*TASK OBJECTIVE*
Work through the records that follow and return each line containing the word "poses".

*GIVEN RECORDS*
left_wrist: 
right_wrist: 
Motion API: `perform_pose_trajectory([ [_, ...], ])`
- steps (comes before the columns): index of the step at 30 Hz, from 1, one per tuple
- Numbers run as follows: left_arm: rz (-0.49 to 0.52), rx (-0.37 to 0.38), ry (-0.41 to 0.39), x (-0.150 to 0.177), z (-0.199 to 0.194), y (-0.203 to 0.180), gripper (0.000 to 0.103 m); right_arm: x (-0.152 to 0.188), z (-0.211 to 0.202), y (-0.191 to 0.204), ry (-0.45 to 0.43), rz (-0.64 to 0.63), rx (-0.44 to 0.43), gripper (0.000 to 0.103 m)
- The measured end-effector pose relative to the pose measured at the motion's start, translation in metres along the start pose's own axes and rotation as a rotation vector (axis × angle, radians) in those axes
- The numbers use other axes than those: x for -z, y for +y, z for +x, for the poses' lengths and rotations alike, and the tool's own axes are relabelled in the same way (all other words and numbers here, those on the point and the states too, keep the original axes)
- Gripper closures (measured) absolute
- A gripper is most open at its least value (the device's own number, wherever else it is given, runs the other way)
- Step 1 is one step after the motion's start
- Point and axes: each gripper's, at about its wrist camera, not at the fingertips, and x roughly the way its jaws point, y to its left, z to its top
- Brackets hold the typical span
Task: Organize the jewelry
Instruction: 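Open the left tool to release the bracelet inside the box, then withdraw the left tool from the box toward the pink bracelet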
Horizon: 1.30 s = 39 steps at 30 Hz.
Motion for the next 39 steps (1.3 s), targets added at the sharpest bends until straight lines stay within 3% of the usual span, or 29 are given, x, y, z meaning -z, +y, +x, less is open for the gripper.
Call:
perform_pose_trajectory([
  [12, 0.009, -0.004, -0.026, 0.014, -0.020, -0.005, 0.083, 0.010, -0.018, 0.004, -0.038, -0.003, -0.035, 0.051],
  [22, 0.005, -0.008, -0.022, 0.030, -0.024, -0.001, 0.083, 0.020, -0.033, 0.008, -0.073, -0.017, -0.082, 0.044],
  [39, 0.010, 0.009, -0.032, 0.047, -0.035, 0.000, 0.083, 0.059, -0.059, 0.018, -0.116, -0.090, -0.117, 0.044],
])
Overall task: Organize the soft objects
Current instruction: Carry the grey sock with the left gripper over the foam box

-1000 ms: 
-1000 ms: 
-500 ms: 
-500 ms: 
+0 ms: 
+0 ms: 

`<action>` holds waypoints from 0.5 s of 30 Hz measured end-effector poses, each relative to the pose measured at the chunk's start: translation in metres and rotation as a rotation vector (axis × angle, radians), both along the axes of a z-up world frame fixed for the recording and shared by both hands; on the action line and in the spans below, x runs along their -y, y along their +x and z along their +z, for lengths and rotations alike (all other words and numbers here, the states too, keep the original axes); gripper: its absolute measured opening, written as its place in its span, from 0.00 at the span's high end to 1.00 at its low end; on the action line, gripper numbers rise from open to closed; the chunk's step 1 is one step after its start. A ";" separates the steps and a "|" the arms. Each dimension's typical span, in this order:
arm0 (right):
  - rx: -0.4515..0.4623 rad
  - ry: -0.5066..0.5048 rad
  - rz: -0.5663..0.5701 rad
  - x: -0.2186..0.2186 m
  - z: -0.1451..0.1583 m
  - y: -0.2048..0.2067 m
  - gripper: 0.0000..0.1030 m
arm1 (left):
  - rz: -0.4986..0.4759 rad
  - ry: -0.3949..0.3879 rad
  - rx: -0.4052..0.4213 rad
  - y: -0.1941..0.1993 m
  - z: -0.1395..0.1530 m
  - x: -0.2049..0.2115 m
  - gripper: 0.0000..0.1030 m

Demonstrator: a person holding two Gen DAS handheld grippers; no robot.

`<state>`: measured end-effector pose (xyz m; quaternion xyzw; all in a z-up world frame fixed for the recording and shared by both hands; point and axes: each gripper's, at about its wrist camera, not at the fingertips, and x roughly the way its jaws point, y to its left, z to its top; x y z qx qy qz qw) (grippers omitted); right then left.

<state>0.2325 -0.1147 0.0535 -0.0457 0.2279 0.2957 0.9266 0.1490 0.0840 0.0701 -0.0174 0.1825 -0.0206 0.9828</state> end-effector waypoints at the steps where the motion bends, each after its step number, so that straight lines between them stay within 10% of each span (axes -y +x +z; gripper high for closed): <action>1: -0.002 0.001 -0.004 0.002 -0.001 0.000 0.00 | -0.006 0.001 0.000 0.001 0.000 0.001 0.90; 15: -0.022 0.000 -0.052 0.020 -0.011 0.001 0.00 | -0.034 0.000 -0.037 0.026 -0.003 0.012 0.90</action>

*WRITTEN ANSWER*
- The numbers use other axes than those: x for -z, y for +y, z for +x, for the poses' lengths and rotations alike, and the tool's own axes are relabelled in the same way (all other words and numbers here, those on the point and the states too, keep the original axes)
`<action>` holds waypoints from 0.5 s of 30 Hz measured end-effector poses, each relative to the pose measured at the chunk's start: translation in metres and rotation as a rotation vector (axis × angle, radians), both along the axes of a z-up world frame fixed for the recording and shared by both hands; on the action line and in the spans below, x runs along their -y, y along their +x and z along their +z, for lengths and rotations alike (all other words and numbers here, the states too, keep the original axes); gripper: its absolute measured opening, written as its place in its span, from 0.00 at the span's high end to 1.00 at its low end; on the action line, gripper numbers rise from open to closed; the chunk's step 1 is one step after its start. A ";" separates the steps and a "|" the arms. Each dimension's typical span, in this order:

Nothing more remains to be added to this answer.